Thursday, December 03, 2009

Life Links 12/3/09

Senator Ben Nelson (D-NE) plans to offer an amendment to Senator Reid’s health care reform legislation (with Stupak-like language) and will vote to block health care reform if the language in the bill regarding abortion isn’t changed.
“My Senate amendment would ban any public funds from paying for abortions under a new health care reform bill,” the Nebraska Democrat said Wednesday.

The amendment would be among dozens expected to be offered.

Nelson said he will vote to block the bill if the abortion language in the bill is not changed.

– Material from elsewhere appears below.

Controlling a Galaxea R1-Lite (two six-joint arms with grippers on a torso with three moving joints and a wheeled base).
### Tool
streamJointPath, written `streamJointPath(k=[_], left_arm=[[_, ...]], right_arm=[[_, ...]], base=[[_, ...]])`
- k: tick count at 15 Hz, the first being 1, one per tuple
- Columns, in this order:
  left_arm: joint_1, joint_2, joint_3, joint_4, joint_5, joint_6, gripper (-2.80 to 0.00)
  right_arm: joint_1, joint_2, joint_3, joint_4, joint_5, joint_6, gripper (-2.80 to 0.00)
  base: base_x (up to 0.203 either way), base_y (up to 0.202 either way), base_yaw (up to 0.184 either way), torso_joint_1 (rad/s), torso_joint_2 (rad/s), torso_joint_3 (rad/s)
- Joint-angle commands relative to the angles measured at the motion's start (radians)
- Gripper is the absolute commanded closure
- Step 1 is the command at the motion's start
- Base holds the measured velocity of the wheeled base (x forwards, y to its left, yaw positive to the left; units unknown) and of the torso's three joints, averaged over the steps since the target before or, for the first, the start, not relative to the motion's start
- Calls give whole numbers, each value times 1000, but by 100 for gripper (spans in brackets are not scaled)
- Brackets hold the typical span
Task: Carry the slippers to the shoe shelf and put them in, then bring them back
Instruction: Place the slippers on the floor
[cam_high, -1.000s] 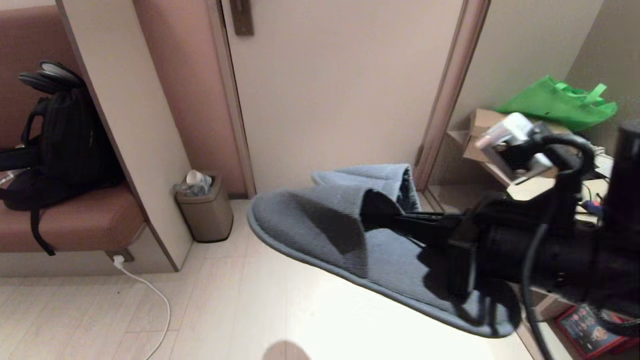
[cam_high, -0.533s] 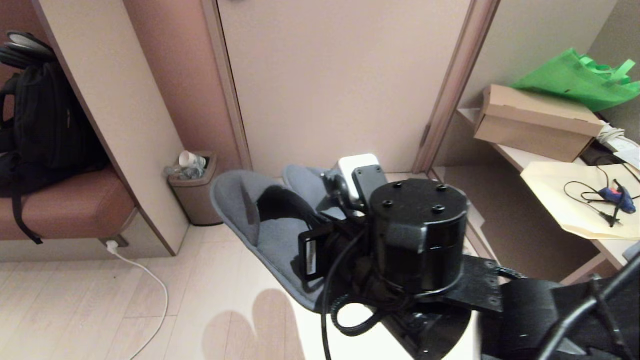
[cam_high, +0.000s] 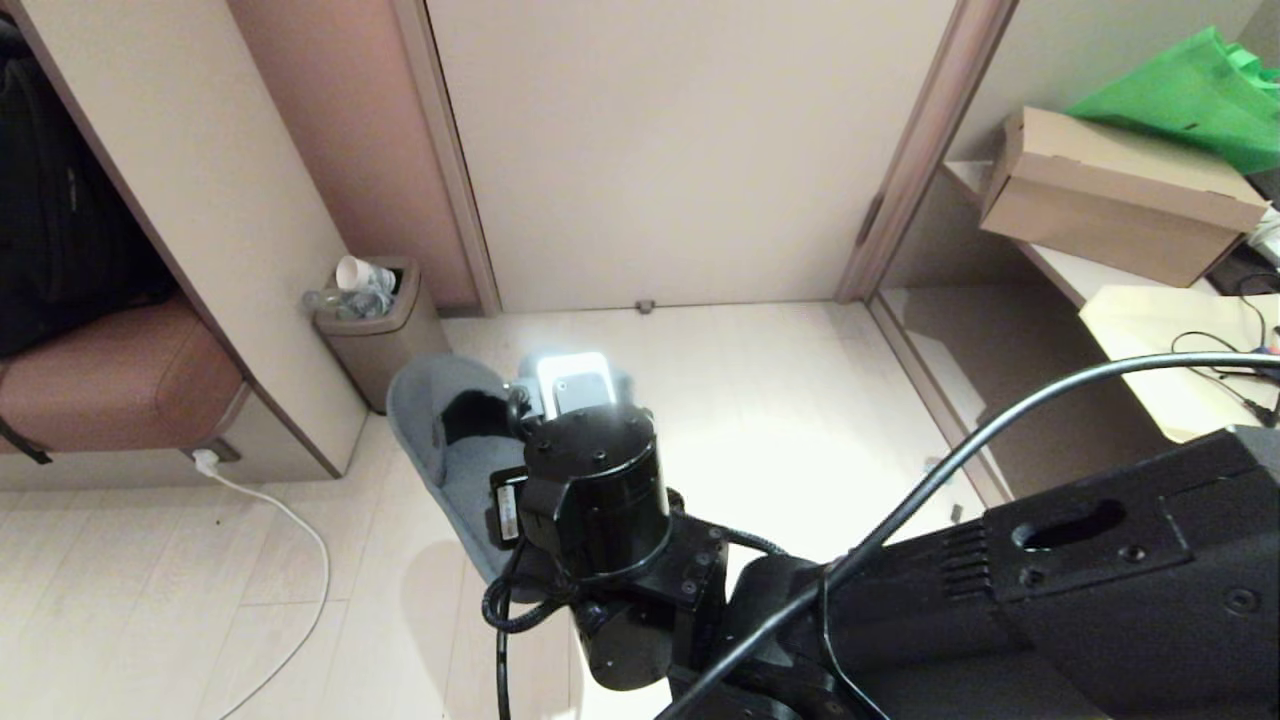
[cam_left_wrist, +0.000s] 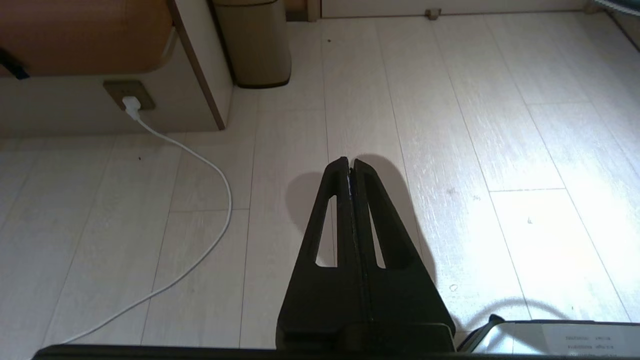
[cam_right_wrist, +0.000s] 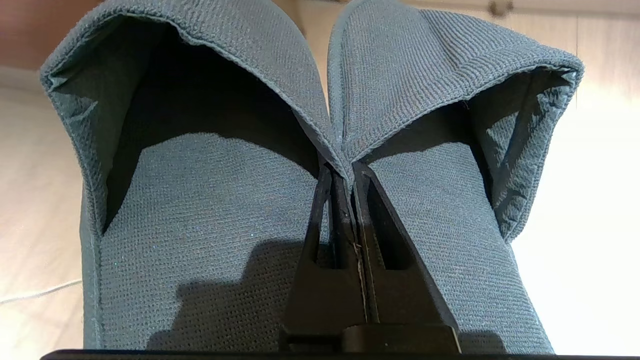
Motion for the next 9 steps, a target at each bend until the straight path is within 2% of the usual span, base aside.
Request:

According to a National Journal blog, Senator Bob Casey (D-PA) isn’t sounding as reassuring.
One of Nelson's anti-abortion colleagues is showing some flexibility on the cloture vote. Sen. Robert Casey, D-Pa., told CongressDaily that the lack of an abortion provision may not prevent him from moving the bill along to a final vote. Majority Leader Harry Reid, D-Nev., will need both Casey and Nelson to reach the 60-vote threshold to push the bill to a final vote.


In the Harvard Crimson, Nicolas Lewine discusses pro-choice complaints against the Stupak amendment.
However, let us discuss for the sake of argument the small subset of women for whom the Stupak amendment would make abortions prohibitively expensive. The claim that this fact deprives them of their “right to choose” merits further inspection. First, it implies that abortion is the kind of thing that women not only have a right to obtain, but also that they have a right to obtain regardless of whether they can pay for it. To illustrate the difference, this argument likens abortion to the right to an attorney; if you cannot afford one, one will be provided for you. Contrast this with my right to ride the subway—I certainly am entitled to ride the subway however often and for however long I want, but only provided that I can pay for it. In either case, abortion is considered permissible, but only in the former case would the government be right in funding it. The anti-Stupak arguments do not provide any reason why abortion should become one of the former, stronger kinds of rights.